## TASK STATEMENT
Could you set down exactly the lines in the records below between the line holding "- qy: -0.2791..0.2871" and the line holding "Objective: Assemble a", inclusive?

[Data items]
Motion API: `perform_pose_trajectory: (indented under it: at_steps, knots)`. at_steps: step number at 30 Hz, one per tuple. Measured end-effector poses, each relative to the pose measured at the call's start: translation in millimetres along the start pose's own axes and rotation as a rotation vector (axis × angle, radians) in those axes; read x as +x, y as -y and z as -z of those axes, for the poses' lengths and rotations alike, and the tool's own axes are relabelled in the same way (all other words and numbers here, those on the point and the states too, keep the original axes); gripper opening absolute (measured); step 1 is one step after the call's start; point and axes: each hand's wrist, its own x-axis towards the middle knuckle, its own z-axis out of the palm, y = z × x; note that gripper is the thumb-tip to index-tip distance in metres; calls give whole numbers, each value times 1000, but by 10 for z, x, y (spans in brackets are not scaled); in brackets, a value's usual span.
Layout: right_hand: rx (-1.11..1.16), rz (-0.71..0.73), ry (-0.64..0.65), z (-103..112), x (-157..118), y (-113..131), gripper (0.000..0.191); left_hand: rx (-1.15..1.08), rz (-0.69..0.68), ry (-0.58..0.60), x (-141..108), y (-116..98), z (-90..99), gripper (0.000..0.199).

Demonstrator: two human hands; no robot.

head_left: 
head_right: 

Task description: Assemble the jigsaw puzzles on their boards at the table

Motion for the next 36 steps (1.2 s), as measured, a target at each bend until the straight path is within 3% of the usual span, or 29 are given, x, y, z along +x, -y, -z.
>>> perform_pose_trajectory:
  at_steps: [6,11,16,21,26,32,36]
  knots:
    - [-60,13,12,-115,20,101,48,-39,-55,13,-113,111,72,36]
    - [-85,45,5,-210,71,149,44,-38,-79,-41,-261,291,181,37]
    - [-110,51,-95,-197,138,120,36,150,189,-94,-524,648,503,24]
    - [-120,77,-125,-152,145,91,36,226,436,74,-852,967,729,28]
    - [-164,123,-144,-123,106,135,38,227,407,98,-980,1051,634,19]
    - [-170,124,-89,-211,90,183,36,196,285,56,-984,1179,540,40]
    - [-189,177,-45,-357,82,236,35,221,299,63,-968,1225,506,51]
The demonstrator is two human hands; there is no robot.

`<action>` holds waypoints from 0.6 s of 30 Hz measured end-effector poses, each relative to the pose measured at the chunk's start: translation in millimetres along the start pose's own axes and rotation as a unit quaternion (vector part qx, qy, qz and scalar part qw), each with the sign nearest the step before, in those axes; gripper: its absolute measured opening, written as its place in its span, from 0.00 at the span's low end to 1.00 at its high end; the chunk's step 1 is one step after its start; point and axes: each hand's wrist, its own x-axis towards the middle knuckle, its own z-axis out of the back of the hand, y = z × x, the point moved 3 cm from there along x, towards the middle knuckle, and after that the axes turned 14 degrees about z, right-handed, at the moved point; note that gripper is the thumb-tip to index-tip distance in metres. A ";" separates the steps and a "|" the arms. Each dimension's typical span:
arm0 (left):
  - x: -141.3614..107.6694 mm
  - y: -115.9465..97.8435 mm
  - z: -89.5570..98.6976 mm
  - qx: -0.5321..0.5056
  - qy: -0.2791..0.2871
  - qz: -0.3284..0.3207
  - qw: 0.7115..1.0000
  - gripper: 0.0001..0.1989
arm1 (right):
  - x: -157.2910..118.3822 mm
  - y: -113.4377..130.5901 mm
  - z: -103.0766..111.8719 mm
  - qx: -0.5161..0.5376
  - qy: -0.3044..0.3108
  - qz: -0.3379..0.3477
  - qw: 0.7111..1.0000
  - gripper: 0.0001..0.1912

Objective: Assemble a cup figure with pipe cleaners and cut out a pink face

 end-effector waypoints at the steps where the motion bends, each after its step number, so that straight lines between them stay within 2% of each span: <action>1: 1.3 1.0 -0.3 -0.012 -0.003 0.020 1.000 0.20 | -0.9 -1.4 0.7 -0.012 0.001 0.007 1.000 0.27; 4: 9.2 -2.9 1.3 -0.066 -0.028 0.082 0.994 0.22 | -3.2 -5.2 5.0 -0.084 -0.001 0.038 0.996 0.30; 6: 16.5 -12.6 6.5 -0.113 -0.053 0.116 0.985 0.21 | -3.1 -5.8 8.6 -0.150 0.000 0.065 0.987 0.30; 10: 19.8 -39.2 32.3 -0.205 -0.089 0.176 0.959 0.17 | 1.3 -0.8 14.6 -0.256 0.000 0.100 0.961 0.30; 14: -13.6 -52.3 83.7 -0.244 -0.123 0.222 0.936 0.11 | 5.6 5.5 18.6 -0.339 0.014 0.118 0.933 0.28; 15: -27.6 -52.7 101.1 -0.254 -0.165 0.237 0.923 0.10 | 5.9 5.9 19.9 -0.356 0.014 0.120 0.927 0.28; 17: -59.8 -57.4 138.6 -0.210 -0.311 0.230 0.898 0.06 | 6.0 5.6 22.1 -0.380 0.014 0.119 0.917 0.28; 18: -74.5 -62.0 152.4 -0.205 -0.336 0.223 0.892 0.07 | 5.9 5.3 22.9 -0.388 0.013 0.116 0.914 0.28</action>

## SOLUTION FOR THIS EXERCISE
  - qy: -0.2791..0.2871
  - qz: -0.3284..0.3207
  - qw: 0.7115..1.0000
  - gripper: 0.0001..0.1989
arm1 (right):
  - x: -157.2910..118.3822 mm
  - y: -113.4377..130.5901 mm
  - z: -103.0766..111.8719 mm
  - qx: -0.5161..0.5376
  - qy: -0.3044..0.3108
  - qz: -0.3379..0.3477
  - qw: 0.7111..1.0000
  - gripper: 0.0001..0.1912

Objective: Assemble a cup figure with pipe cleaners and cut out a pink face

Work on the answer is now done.